United States District Court, W.D. Kentucky, Louisville Division

October 24, 2014

PAMELA HANSHAW, Plaintiff
v.
LIFE INSURANCE COMPANY OF NORTH AMERICA, Defendant.

MEMORANDUM OPINION AND ORDER

JOSEPH H. McKINLEY, Jr., Chief District Judge.

This matter is before the Court on Plaintiff's Motion to Remand [DN 7] the present action to the Jefferson Circuit Court. Fully briefed, this matter is ripe for decision. For the following reasons, the Plaintiff's motion is DENIED.

I. BACKGROUND

Plaintiff, Pamela Hanshaw, was employed by St. Claire Medical Center, Inc.[1] ("St. Claire"), a non-profit hospital. St. Claire established and funded a group long-term disability ("LTD") insurance policy for its eligible employees. The LTD policy was issued and underwritten by Defendant, Life Insurance Company of North America ("LINA"). (Compl. [DN 1-2] ¶ 9.) Plaintiff, who was an eligible participant in the policy, submitted a claim to LINA for the monthly disability income benefit, after allegedly becoming disabled. (Id. ¶ 11.) Defendant denied Plaintiff's claim. (Id. ¶ 12.)

On February 5, 2014, Plaintiff filed this action in Jefferson Circuit Court against Defendant, alleging claims for breach of contract; breach of the duty of good faith and fair dealing; violation of Kentucky Unfair Claims Settlement Practices Act, KRS 304.12-230 ("UCSPA"); violation of Kentucky Consumer Protection Act, KRS 367.170; negligence per se for using opinions of medical personnel who are not licensed in Kentucky in violation of KRS 311.560; unjust enrichment; and failure to timely pay the claim in violation of KRS 304.12-235. (Compl. [DN 1-2] ¶¶ 25-51.)

On March 4, 2014, Defendant removed this action from the Jefferson Circuit Court to this Court alleging both diversity jurisdiction and federal question jurisdiction. Defendant contends removal is proper because Plaintiff's claims are governed by the Employee Retirement Income Security Act of 1974, 29 U.S.C. §§ 1001 et seq. ("ERISA"). (Def.'s Notice Removal [DN 1] ¶¶ 3, 7.) Defendant maintains that while Plaintiff's Complaint did not expressly reference ERISA, the cause of action asserted in the Complaint clearly involves an ERISA plan and is subject to, and preempted by, ERISA, and is therefore properly removable.

On March 13, 2014, Plaintiff filed this Motion to Remand [DN 7] the case to Jefferson Circuit Court arguing that this Court lacks subject matter jurisdiction.
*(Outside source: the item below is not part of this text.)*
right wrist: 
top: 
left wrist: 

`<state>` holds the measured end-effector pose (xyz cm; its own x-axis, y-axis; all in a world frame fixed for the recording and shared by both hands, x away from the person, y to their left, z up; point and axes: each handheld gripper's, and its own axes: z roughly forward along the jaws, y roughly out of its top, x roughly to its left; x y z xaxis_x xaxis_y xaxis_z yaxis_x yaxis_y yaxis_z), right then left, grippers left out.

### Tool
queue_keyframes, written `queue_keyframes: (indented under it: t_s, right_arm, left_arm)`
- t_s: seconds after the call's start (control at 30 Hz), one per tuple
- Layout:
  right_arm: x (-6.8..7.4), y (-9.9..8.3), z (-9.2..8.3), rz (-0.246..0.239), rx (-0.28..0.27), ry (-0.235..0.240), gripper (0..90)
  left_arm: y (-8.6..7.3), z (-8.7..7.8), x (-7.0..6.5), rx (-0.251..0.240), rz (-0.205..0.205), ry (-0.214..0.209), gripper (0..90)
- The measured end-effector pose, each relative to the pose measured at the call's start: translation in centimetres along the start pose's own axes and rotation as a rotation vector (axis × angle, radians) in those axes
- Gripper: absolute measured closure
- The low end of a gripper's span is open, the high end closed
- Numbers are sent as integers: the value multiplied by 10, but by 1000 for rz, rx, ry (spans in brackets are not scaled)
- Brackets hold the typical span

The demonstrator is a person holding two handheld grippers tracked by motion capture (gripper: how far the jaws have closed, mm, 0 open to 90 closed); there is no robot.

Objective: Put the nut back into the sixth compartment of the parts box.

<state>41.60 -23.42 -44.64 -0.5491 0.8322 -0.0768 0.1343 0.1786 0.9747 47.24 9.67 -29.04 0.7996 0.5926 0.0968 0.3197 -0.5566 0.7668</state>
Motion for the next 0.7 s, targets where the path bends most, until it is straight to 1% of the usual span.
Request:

Plaintiff alleges that Defendant's Notice of Removal is defective, and maintains that the Complaint alleges only state law claims and makes no mention of ERISA. Further, Plaintiff contends that the facts as stated in the Complaint do not provide a basis for complete preemption under ERISA, and cannot therefore form the basis of subject matter jurisdiction for removal. Additionally, Plaintiff moves to remand on the ground that her claims are exempt from ERISA because the plan at issue is a "church plan" that is exempted from ERISA's coverage pursuant to 29 U.S.C. §§ 1003(b)(2), 1002(33). In response to the diversity jurisdiction basis for removal, Plaintiff asserts that Defendant has failed to demonstrate that the amount-in-controversy exceeds $75, 000.

II. STANDARD OF REVIEW

Removal to federal court from state court is proper for "any civil action brought in a State court of which the district courts of the United States have original jurisdiction." 28 U.S.C. § 1441(a). One category of cases of which district courts have original jurisdiction is "federal question" cases: cases "arising under the Constitution, laws, or treaties of the United States." 28 U.S.C. § 1331. "Ordinarily, determining whether a particular case arises under federal law turns on the well-pleaded complaint rule[, ]" i.e., whether a federal question "necessarily appears in the plaintiff's statement of [her] own claim." Aetna Health Inc. v. Davila , 542 U.S. 200, 207 (2004) (internal quotation marks omitted). Thus, "the existence of a federal defense normally does not create" federal-question jurisdiction, id., and "a defendant may not [generally] remove a case to federal court unless the plaintiff's complaint establishes that the case arises under' federal law, " id. (quoting Franchise Tax Bd. of State of Cal. v. Constr. Laborers Vacation Trust for S. Cal. , 463 U.S. 1, 10 (1983)) (internal quotation marks omitted).[2]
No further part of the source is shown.